__TASK DESCRIPTION__
For this exercise, please find the lines in the entries that include the word "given" and copy them.

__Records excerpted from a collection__

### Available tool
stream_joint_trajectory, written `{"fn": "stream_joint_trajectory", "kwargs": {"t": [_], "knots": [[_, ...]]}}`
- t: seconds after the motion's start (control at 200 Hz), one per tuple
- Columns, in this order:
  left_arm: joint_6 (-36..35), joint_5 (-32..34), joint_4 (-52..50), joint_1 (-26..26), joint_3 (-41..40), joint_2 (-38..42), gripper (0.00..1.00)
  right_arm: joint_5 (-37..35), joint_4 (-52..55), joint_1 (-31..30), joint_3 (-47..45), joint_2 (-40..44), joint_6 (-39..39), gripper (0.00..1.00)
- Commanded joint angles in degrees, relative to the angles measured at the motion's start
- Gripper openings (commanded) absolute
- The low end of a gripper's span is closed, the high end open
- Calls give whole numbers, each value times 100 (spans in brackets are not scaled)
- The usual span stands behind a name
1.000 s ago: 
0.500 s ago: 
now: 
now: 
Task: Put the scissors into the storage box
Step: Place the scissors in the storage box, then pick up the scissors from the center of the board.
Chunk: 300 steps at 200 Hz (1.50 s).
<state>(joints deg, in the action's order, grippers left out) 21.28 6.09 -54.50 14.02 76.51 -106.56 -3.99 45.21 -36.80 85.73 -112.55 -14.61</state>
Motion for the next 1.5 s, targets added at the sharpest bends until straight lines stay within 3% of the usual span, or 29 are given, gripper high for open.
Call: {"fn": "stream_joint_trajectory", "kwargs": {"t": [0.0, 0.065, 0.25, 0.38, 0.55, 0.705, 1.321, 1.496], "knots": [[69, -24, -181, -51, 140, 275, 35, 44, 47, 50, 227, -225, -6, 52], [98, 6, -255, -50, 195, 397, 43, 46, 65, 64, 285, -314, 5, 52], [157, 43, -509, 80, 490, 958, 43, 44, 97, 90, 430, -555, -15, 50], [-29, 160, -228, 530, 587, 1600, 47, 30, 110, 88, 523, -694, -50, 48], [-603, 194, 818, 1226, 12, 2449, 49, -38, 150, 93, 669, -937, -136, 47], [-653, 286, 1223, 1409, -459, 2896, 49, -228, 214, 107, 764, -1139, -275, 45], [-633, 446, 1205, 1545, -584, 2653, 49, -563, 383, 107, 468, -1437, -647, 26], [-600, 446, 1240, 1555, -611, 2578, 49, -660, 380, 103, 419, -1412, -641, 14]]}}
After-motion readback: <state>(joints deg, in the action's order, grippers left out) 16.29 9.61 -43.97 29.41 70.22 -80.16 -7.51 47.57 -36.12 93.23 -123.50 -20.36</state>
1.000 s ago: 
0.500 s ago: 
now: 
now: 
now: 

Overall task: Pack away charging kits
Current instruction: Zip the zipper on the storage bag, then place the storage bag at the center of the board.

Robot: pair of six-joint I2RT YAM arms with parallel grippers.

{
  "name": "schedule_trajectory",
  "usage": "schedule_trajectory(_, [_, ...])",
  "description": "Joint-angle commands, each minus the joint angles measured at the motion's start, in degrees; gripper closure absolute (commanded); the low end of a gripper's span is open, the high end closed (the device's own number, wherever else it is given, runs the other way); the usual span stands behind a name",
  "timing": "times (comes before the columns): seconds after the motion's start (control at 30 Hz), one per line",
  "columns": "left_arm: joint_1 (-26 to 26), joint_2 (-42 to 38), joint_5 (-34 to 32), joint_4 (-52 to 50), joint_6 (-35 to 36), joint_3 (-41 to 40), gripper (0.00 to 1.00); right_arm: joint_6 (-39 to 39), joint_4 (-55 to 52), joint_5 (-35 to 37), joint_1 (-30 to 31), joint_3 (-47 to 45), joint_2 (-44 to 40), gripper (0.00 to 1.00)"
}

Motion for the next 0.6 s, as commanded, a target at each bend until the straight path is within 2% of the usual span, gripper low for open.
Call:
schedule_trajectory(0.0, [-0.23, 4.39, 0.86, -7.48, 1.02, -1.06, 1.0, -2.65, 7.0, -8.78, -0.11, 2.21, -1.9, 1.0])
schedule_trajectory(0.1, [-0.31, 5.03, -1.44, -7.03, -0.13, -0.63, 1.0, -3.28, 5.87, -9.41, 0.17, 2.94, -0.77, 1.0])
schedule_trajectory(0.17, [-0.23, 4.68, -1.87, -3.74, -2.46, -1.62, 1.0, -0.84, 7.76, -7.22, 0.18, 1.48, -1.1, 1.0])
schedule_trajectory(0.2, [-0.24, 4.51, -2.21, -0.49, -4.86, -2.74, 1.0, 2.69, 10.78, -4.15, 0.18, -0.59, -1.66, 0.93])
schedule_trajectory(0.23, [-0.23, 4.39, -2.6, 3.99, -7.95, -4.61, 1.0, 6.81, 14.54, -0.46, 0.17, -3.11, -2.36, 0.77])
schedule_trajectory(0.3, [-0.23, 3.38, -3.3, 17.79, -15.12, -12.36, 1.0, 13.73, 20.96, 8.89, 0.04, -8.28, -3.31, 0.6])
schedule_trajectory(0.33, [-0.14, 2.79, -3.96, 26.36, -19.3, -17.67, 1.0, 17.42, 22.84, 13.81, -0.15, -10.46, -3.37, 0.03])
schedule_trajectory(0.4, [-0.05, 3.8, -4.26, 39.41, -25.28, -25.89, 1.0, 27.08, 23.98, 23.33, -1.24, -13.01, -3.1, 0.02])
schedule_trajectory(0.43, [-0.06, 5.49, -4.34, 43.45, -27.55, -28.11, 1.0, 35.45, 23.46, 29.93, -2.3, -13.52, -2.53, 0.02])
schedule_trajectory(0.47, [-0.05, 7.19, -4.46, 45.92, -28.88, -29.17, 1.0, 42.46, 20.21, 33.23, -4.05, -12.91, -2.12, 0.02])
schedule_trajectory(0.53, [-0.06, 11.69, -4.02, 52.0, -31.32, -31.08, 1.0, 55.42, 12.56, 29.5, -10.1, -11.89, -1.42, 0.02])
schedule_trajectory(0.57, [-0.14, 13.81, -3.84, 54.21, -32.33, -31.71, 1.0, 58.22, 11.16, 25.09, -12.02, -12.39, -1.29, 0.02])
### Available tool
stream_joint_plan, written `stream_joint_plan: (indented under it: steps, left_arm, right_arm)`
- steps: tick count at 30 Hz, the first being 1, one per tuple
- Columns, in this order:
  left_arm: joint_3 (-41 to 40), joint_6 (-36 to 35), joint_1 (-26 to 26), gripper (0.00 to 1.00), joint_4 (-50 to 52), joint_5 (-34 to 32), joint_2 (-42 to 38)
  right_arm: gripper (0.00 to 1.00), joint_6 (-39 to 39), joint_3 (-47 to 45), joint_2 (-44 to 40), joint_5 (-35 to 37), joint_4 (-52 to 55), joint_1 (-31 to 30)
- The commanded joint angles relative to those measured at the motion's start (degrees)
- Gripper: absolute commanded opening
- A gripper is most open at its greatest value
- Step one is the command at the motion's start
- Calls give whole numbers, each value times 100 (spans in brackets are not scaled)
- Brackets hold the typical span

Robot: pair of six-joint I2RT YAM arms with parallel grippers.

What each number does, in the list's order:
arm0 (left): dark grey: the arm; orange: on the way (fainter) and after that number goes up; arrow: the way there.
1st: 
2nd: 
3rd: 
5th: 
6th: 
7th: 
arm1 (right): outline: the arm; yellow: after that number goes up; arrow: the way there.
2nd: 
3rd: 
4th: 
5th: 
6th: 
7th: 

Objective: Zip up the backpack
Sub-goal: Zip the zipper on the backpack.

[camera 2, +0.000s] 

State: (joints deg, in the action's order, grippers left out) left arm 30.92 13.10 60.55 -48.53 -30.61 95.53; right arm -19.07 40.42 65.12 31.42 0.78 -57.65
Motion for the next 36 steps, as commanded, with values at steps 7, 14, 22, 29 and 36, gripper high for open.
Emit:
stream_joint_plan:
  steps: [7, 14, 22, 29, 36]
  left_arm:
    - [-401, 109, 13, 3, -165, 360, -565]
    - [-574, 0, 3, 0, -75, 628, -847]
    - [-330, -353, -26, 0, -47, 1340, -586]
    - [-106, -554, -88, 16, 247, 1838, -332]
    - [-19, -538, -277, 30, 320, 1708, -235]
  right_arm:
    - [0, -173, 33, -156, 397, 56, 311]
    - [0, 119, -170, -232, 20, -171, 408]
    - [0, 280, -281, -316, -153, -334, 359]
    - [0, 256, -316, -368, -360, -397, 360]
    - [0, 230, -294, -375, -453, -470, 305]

__OUTPUT OF THE EXERCISE__
Motion for the next 1.5 s, targets added at the sharpest bends until straight lines stay within 3% of the usual span, or 29 are given, gripper high for open.
  "description": "Joint-angle commands, each minus the joint angles measured at the motion's start, in degrees; gripper closure absolute (commanded); the low end of a gripper's span is open, the high end closed (the device's own number, wherever else it is given, runs the other way); the usual span stands behind a name",

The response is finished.